它只有卷积层，这些层试图做更多的事情，如果你愿意这么说的话。

It had convolutional layers which tried more than one, if you want.

对吧？

Right?

然后第二个是带有独立池化层的卷积网络，使用反向传播进行训练。

And then there was a second one on convolutional nets with separate pooling layers, train with back prop.

在1989年和1999年左右，有人提交了相关专利申请。

And there were files filed in '89 and ninety nine years, something like this.

当时，专利的有效期是十七年。

At the time, the life of a patent was seventeen years.

所以在接下来的几年里，我们开始基于卷积网络开发字符识别技术。

So here's what happened over the next few years is that we started developing character recognition technology around convolutional nets.

1994年，支票识别系统被部署在自动取款机中。

And in 1994, a check reading system was deployed in ATM machines.

1995年，它被用于银行后台的大规模支票识别设备等。

In 1995, it was for large check reading machines in back offices, etcetera.

这些系统是由我们与AT&T合作的工程团队开发的。

And those systems were developed by an engineering group that we were collaborating with at AT and T.

这些系统由NCR公司商业化，当时NCR是AT&T的子公司。

And they were commercialized by NCR, which at the time was a subsidiary of AT and T.

AT&T在1996年初分拆了。

Now AT and T split up in 1996, early nineteen ninety six.

律师们审查了所有专利，并将专利分配给各个公司。

And the lawyers just looked at all the patents and they distributed the patents among the various companies.

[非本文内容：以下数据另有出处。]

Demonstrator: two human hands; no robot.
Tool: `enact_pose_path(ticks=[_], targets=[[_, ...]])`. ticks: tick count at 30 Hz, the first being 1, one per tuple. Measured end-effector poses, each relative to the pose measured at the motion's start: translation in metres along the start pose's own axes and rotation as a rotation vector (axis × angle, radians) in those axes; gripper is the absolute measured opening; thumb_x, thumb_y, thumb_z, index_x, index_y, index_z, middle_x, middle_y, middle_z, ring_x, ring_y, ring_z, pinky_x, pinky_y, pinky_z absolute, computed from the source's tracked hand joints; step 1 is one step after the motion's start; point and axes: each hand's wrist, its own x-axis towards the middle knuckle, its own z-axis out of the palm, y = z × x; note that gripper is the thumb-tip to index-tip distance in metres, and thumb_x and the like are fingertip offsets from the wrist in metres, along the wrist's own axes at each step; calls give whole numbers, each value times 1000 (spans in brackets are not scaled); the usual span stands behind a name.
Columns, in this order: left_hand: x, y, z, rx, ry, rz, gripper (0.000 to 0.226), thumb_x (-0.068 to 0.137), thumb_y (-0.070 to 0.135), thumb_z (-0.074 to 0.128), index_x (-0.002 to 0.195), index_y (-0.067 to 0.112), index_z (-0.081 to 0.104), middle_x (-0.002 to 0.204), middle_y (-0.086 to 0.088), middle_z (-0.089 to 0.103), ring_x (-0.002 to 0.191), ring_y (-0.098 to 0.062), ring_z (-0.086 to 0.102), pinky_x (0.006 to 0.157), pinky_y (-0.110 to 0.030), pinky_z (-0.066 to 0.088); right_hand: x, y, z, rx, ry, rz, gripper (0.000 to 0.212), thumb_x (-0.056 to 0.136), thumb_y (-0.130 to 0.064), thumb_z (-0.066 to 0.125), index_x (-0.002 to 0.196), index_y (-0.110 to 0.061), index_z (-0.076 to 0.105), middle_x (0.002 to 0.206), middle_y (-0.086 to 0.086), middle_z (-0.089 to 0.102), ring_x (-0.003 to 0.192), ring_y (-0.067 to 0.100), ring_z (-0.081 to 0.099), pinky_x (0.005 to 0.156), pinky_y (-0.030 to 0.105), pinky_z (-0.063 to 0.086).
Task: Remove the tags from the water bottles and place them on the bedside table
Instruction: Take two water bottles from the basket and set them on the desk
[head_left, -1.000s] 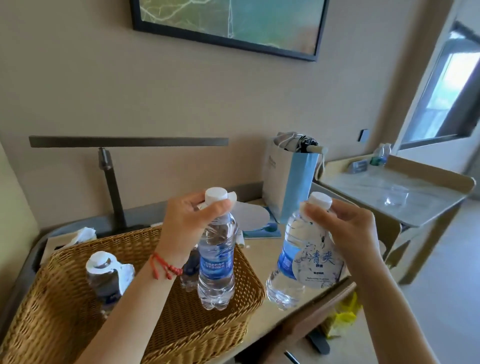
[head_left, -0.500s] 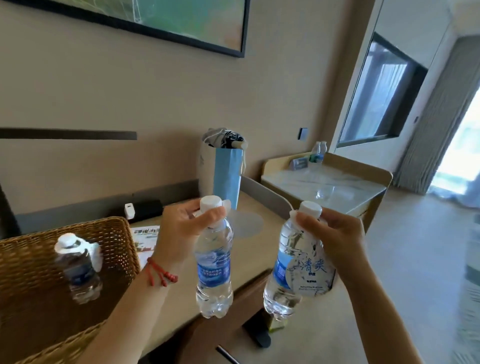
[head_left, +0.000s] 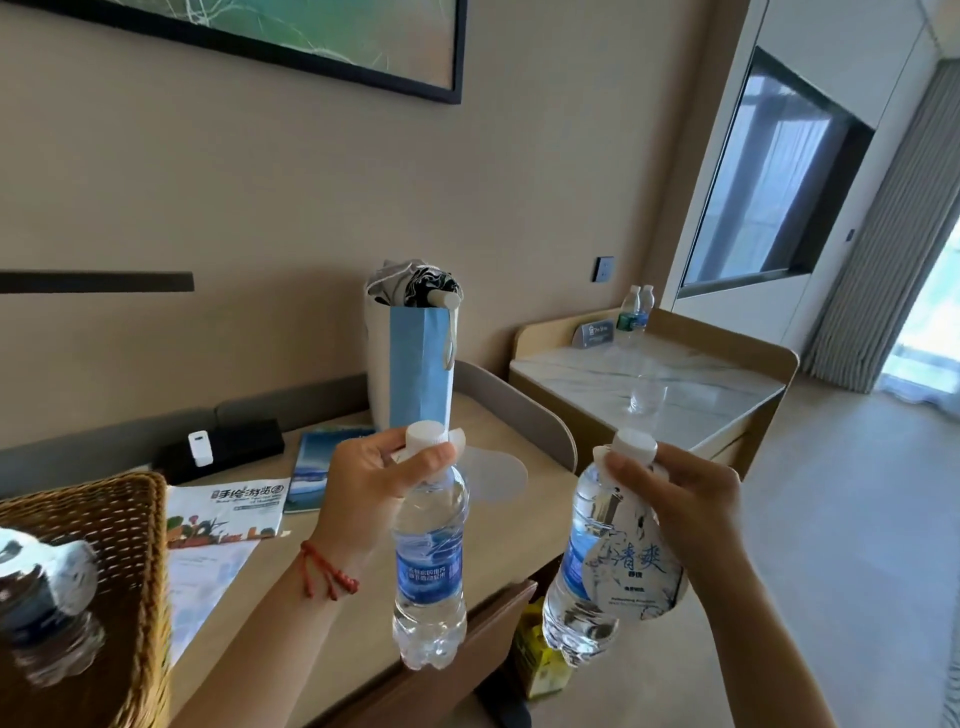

他们把卷积网络的专利给了NCR，因为NCR确实在销售使用这项技术的产品，但NCR内部没人知道卷积网络是什么。

They gave the convolutional net patent to NCR because they were actually selling products that used it, but nobody at NCR had any idea what a convolutional net was.

是的。

Yeah.

好的。

Okay.

所以从1996年到2007年，有一整个时期直到2002年，我实际上没有从事机器学习或卷积网络的工作。

So between 1996 and 2007, so there's a whole period until 2002 where I didn't actually work on machine learning or convolutional net.

我大约在2002年重新开始研究这个领域。

I resumed working on this around 2002.

在2002年到2007年之间，我一直在研究它们，心里祈祷NCR的人别发现，结果他们真的没发现。

And between 2002 and 2007, I was working on them, crossing my finger that nobody at NCR would notice, and nobody noticed.

是的。

Yeah.

我希望，正如你所说，撇开律师不谈，如今这个社区相对开放的氛围能够持续下去？

And I and I hope that this kind of somewhat, as you said, lawyers aside, relative openness of the community now will continue?

这加速了整个行业的发展。

It accelerates the entire progress of the industry.

你知道，Facebook、Google和其他公司今天面临的问题，并不是Facebook、Google、微软或IBM谁领先谁。

And, you know, the problems that Facebook and Google and others are facing today is not whether Facebook or Google or Microsoft or IBM or whoever is ahead of the other.

而是我们还没有技术来实现我们想构建的东西。

It's that we don't have the technology to build these things we want to build.

我们想打造具有常识的智能虚拟助手。

We want to build intelligent virtual assistants that have common sense.

我们对这方面的优秀想法并没有垄断。

We don't have monopoly on good ideas for this.

我们不认为我们有。

We don't believe we do.

也许别人认为他们有，但我们没有。

Maybe others believe they do, but we don't.

好的。

Okay.

如果一家初创公司告诉你，他们掌握了实现人类水平智能和常识的秘诀，别信他们。

If a startup tells you they have the secret to, you know, human level intelligence and common sense, don't believe them.

他们没有。

They don't.

要达到那个阶段，让各个公司都能基于此开始构建东西，还需要全球研究界共同努力一段时间。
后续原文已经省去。